▶ [Work to be completed]
Look over the lines below. Report each one that includes the string "white".

▶ [Data shown]
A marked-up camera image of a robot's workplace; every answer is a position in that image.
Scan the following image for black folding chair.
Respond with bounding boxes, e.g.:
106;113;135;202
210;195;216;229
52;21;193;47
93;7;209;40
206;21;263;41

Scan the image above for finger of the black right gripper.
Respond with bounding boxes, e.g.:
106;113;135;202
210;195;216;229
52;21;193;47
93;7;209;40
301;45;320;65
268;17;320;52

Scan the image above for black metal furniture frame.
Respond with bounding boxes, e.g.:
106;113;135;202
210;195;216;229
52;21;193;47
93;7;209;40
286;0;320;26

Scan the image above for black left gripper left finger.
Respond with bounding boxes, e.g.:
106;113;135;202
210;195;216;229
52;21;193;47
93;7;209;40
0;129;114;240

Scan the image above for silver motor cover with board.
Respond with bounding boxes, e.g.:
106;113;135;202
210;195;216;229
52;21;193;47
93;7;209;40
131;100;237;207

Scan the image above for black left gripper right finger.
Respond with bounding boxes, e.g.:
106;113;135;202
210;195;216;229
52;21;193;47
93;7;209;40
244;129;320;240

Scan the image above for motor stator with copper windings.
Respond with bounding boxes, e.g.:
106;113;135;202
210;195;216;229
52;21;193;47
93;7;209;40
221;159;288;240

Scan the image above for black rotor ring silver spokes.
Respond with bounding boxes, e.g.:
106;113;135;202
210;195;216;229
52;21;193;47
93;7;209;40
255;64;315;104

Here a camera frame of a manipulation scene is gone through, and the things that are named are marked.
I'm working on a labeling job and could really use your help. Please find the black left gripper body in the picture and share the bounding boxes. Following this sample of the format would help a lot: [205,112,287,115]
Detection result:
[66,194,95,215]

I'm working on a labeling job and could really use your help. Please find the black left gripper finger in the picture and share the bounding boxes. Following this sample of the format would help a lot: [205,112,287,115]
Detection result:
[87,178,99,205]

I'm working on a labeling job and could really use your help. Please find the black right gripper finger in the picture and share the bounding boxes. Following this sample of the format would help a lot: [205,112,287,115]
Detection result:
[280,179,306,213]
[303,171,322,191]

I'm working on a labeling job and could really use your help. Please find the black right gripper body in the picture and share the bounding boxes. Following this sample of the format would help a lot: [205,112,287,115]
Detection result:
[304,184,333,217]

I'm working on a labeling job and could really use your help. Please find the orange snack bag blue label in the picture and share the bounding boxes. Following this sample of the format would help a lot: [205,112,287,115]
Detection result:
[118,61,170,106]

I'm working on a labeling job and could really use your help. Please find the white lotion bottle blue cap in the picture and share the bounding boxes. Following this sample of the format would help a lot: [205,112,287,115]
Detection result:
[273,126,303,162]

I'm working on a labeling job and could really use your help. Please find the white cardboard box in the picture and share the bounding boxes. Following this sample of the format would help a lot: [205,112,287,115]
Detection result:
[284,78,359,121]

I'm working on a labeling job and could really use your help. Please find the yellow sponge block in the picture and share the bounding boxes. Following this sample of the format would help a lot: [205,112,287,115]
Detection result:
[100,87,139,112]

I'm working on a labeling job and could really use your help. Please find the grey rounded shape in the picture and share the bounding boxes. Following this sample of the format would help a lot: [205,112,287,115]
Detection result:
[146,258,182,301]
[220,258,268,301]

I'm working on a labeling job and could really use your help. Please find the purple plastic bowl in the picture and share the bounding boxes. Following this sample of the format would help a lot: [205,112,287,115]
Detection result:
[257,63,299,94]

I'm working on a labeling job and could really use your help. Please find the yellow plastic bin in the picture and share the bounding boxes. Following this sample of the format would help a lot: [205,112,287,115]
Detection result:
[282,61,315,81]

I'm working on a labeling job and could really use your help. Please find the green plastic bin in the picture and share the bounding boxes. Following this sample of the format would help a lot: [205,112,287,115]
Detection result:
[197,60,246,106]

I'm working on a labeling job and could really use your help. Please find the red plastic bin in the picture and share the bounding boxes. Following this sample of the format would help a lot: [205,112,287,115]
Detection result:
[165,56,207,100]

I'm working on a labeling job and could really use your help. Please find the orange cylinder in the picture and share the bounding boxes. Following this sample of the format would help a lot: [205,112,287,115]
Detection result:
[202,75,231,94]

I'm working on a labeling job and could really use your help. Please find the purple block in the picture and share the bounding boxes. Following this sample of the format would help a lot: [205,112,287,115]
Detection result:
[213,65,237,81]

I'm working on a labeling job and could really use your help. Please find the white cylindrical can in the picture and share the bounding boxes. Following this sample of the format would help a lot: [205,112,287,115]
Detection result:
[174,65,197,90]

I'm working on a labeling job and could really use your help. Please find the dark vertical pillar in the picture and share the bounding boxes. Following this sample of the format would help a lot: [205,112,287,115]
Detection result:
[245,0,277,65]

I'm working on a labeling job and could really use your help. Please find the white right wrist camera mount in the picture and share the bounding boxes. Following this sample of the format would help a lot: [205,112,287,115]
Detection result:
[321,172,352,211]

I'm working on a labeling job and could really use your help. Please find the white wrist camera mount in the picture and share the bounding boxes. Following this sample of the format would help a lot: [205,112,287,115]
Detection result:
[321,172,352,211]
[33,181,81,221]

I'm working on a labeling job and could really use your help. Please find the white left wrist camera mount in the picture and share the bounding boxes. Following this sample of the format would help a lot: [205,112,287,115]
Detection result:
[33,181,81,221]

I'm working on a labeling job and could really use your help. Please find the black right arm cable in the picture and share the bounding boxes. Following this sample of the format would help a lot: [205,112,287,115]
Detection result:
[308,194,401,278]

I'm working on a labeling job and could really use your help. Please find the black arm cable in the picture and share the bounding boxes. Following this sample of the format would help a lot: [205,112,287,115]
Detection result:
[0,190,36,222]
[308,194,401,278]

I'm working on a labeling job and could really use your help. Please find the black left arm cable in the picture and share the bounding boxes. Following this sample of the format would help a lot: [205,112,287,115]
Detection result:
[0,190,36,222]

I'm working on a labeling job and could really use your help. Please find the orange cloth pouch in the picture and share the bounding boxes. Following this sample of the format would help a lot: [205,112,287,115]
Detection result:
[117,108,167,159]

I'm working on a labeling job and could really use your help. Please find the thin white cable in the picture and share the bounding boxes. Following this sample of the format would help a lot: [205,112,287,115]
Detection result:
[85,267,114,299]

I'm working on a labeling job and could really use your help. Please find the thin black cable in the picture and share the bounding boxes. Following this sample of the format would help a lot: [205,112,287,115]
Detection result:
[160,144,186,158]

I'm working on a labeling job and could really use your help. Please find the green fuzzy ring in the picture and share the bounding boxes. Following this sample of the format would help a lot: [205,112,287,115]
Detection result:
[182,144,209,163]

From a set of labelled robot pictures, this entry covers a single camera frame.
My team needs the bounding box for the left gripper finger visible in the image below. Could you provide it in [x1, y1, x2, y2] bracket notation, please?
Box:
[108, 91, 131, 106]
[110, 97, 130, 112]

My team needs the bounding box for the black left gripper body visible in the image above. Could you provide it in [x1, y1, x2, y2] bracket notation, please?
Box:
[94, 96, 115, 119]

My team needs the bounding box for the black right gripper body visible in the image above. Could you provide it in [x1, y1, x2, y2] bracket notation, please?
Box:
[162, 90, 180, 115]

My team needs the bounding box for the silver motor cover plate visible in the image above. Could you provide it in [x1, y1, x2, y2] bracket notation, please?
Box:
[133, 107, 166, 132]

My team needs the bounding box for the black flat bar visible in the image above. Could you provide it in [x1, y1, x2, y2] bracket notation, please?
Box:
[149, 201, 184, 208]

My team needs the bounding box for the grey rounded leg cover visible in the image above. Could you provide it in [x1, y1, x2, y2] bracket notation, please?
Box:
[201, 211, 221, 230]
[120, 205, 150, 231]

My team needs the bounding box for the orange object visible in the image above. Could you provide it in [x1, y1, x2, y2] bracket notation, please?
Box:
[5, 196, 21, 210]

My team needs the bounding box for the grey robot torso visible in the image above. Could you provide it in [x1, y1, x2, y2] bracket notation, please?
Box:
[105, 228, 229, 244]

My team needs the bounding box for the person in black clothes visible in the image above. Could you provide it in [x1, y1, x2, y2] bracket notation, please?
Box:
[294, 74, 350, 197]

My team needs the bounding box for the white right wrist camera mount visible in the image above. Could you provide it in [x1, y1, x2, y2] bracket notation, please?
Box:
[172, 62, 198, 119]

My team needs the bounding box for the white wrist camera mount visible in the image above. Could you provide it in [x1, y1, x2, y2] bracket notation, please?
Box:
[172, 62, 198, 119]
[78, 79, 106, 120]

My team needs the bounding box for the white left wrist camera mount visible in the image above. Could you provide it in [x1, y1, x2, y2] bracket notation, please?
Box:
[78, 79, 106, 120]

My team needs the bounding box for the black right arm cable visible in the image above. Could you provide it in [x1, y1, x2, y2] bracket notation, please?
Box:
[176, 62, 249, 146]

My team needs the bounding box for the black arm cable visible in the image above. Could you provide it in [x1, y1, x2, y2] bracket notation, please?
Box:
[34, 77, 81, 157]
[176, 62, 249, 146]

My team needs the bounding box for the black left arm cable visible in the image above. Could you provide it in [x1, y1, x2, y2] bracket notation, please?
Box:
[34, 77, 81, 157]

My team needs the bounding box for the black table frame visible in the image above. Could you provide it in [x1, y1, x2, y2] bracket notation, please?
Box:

▶ [Answer area]
I'm working on a labeling job and could really use your help. Please find the white lotion bottle blue cap in the picture and share the bounding boxes. Following this sample of the format would help a lot: [205,112,287,115]
I'm working on a labeling job and could really use your help. Please find the white cardboard box in the picture and share the bounding boxes. Following this sample of the format would help a lot: [205,112,287,115]
I'm working on a labeling job and could really use your help. Please find the white cylindrical can in the picture and share the bounding boxes. Following this sample of the format would help a lot: [205,112,287,115]
I'm working on a labeling job and could really use your help. Please find the white right wrist camera mount in the picture and share the bounding boxes. Following this sample of the format would help a lot: [205,112,287,115]
I'm working on a labeling job and could really use your help. Please find the white wrist camera mount in the picture and share the bounding boxes. Following this sample of the format would help a lot: [205,112,287,115]
I'm working on a labeling job and could really use your help. Please find the white left wrist camera mount in the picture and share the bounding boxes. Following this sample of the format would help a lot: [205,112,287,115]
I'm working on a labeling job and could really use your help. Please find the thin white cable in the picture and share the bounding boxes. Following this sample of the format would help a lot: [205,112,287,115]
My team needs the bounding box for the white right wrist camera mount visible in the image above. Could you provide it in [x1, y1, x2, y2] bracket notation, please?
My team needs the bounding box for the white wrist camera mount visible in the image above. Could you provide it in [x1, y1, x2, y2] bracket notation, please?
My team needs the bounding box for the white left wrist camera mount visible in the image above. Could you provide it in [x1, y1, x2, y2] bracket notation, please?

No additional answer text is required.